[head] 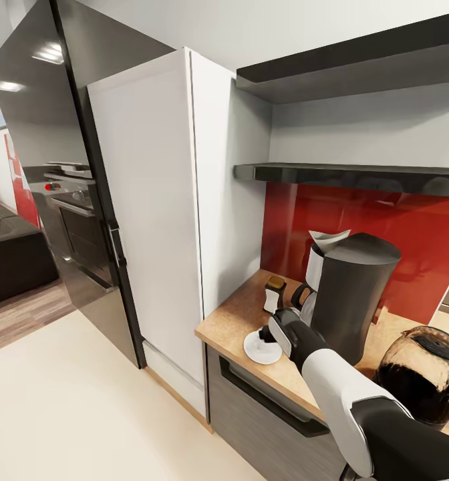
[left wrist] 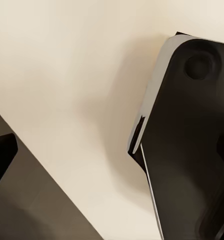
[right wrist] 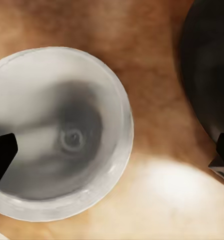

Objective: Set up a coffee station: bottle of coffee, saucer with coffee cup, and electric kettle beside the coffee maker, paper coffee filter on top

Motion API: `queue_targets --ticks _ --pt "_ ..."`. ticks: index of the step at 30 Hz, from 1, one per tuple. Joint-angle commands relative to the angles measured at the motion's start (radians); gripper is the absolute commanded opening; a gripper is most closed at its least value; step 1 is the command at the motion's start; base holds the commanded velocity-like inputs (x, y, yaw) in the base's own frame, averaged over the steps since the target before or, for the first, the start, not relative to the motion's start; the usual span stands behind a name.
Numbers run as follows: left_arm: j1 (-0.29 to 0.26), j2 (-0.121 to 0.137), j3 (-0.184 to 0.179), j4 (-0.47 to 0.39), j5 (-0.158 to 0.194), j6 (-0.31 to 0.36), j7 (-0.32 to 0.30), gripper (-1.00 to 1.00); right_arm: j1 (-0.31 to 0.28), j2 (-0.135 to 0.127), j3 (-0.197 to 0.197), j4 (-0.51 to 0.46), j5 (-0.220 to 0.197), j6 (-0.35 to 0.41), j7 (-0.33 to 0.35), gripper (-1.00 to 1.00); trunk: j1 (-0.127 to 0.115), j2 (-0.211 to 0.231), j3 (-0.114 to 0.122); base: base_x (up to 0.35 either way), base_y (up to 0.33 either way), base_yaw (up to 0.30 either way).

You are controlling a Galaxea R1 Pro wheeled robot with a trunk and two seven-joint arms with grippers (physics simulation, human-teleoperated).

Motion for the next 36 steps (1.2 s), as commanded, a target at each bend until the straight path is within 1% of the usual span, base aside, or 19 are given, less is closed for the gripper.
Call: queue_targets --ticks 1,12,13,14,15,17,19,22,24,25,26,29,31,34,36 --pt "0.000 0.000 0.006 -0.001 -0.010 -0.002 0.002 1.00 0.000 -0.001 0.007 -0.001 -0.011 0.004 -0.008 1.00 0.000 -0.001 -0.001 0.000 0.000 0.000" --pt "0.001 0.000 0.006 -0.001 -0.010 -0.004 0.002 1.00 -0.001 0.001 0.007 -0.010 -0.011 0.004 -0.008 1.00 0.000 -0.001 -0.001 0.000 0.000 0.000" --pt "0.002 0.001 0.006 -0.001 -0.010 -0.004 0.002 1.00 -0.001 0.002 0.006 -0.029 -0.012 0.004 -0.009 1.00 0.000 -0.001 -0.001 0.000 0.000 0.000" --pt "0.004 0.001 0.006 -0.001 -0.011 -0.005 0.002 1.00 -0.001 0.002 0.006 -0.085 -0.012 0.004 -0.009 1.00 0.000 -0.001 -0.001 0.000 0.000 0.000" --pt "0.004 0.002 0.006 -0.001 -0.011 -0.005 0.002 1.00 -0.001 0.002 0.006 -0.118 -0.012 0.004 -0.009 1.00 0.000 -0.001 -0.001 0.000 0.000 0.000" --pt "0.004 0.002 0.006 -0.002 -0.012 -0.006 0.002 1.00 -0.001 0.002 0.006 -0.160 -0.012 0.004 -0.009 1.00 0.000 -0.001 -0.001 0.000 0.000 0.000" --pt "0.003 0.003 0.007 -0.008 -0.013 -0.005 0.003 1.00 -0.001 0.005 0.008 -0.253 -0.013 0.003 -0.008 1.00 0.000 -0.001 -0.001 0.000 0.000 0.000" --pt "0.000 0.002 0.008 -0.012 -0.013 -0.006 0.006 1.00 -0.001 0.025 0.010 -0.277 -0.014 0.003 -0.003 1.00 0.000 -0.001 -0.001 -0.042 0.038 0.000" --pt "-0.001 0.002 0.009 -0.014 -0.013 -0.007 0.010 1.00 -0.001 0.026 0.012 -0.282 -0.014 0.002 0.006 1.00 0.000 -0.001 -0.001 -0.163 0.150 0.000" --pt "-0.001 0.003 0.009 -0.015 -0.012 -0.007 0.011 1.00 -0.001 0.026 0.014 -0.283 -0.013 0.001 0.029 1.00 0.000 -0.001 -0.001 -0.207 0.191 0.000" --pt "-0.002 0.003 0.009 -0.015 -0.012 -0.007 0.011 1.00 -0.001 0.026 0.014 -0.283 -0.013 0.001 0.037 1.00 0.000 -0.001 -0.001 -0.213 0.197 0.000" --pt "-0.003 0.003 0.009 -0.017 -0.012 -0.008 0.012 1.00 -0.001 0.026 0.015 -0.280 -0.012 0.001 0.117 1.00 0.000 -0.001 -0.001 -0.219 0.219 0.000" --pt "-0.006 0.003 0.009 -0.017 -0.012 -0.008 0.013 1.00 -0.001 0.026 0.015 -0.280 -0.012 0.001 0.153 1.00 0.000 -0.001 -0.001 -0.191 0.249 0.000" --pt "-0.013 0.005 0.009 -0.018 -0.012 -0.008 0.013 1.00 0.000 0.026 0.015 -0.274 -0.012 -0.001 0.191 1.00 0.000 -0.001 -0.001 -0.144 0.275 0.000" --pt "-0.016 0.007 0.009 -0.018 -0.012 -0.008 0.013 1.00 -0.001 0.026 0.015 -0.270 -0.012 -0.002 0.198 1.00 0.000 -0.001 -0.001 -0.112 0.291 0.000"
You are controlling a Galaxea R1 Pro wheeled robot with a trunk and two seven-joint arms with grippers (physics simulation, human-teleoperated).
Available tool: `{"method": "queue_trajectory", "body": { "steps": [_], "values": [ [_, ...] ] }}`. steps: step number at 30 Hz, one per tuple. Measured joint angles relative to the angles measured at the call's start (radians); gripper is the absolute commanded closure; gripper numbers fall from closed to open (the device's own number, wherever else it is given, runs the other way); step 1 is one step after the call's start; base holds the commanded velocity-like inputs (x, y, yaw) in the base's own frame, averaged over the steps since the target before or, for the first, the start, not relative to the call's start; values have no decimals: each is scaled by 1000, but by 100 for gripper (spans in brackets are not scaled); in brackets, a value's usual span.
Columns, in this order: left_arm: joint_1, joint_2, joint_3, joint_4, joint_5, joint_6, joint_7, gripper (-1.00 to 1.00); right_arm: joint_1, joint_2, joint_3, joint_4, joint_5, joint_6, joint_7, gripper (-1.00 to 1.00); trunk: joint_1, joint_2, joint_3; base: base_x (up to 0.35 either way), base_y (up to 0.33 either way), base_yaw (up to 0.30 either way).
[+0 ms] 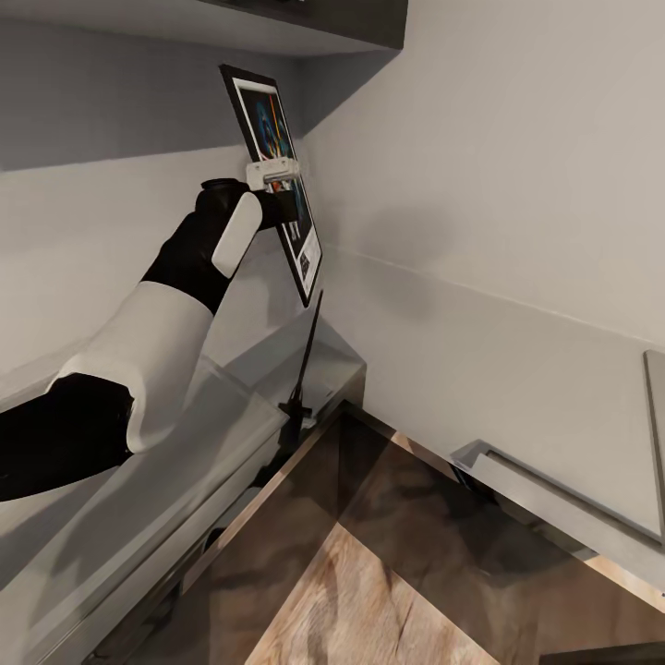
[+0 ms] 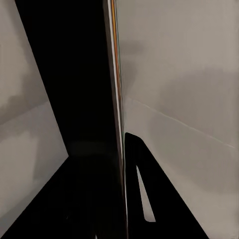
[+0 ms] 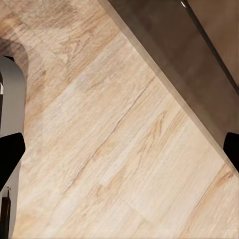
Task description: Pick up the poster from the kitchen countertop and hang it on one of the wall nails in the kitchen.
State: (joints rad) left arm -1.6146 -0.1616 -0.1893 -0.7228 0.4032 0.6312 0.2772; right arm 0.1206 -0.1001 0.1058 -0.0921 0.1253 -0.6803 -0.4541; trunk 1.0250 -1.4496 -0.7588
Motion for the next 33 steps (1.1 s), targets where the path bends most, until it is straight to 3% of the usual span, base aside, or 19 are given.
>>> {"method": "queue_trajectory", "body": {
  "steps": [13,33],
  "values": [
    [0,0,-1,-1,1,1,0,100,0,1,0,-1,0,0,-2,-100,0,0,1,0,0,0],
    [0,0,0,-2,1,1,0,100,0,1,2,-1,0,-1,-2,-100,0,0,32,-6,0,0]
  ]
}}
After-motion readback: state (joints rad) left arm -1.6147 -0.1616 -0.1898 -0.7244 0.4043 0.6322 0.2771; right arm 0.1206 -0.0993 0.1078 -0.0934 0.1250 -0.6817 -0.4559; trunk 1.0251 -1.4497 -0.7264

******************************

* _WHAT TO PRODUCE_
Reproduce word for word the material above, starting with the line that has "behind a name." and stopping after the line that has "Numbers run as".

* _SOLUTION BELOW_
Motion API: `queue_targets --ticks _ --pt "_ ..."`. ticks: index of the step at 30 Hz, from 1, one per tuple. Joint-angle commands relative to the angles measured at the motion's start (radians); gripper is the absolute commanded opening; a gripper is most closed at its least value; step 1 is the command at the motion's start; base holds the commanded velocity-like inputs (x, y, yaw) in the base's own frame, averaged over the steps since the target before or, for the first, the start, not relative to the motion's start; the usual span stands behind a name.
Numbers run as follows: left_arm: j1 (-0.29 to 0.26), j2 (-0.121 to 0.137), j3 (-0.184 to 0.179), j4 (-0.47 to 0.39), j5 (-0.158 to 0.194), j6 (-0.31 to 0.36), j7 (-0.32 to 0.30), gripper (-1.00 to 1.00); right_arm: j1 (-0.31 to 0.28), j2 (-0.135 to 0.127), j3 (-0.197 to 0.197), j4 (-0.51 to 0.46), j5 (-0.220 to 0.197), j6 (-0.35 to 0.41), j7 (-0.33 to 0.35), gripper (-1.00 to 1.00); trunk: j1 (-0.127 to 0.115), j2 (-0.211 to 0.231), j3 (-0.114 to 0.122); base: base_x (up to 0.35 either way), base_y (up to 0.33 either way), base_yaw (up to 0.30 either way).

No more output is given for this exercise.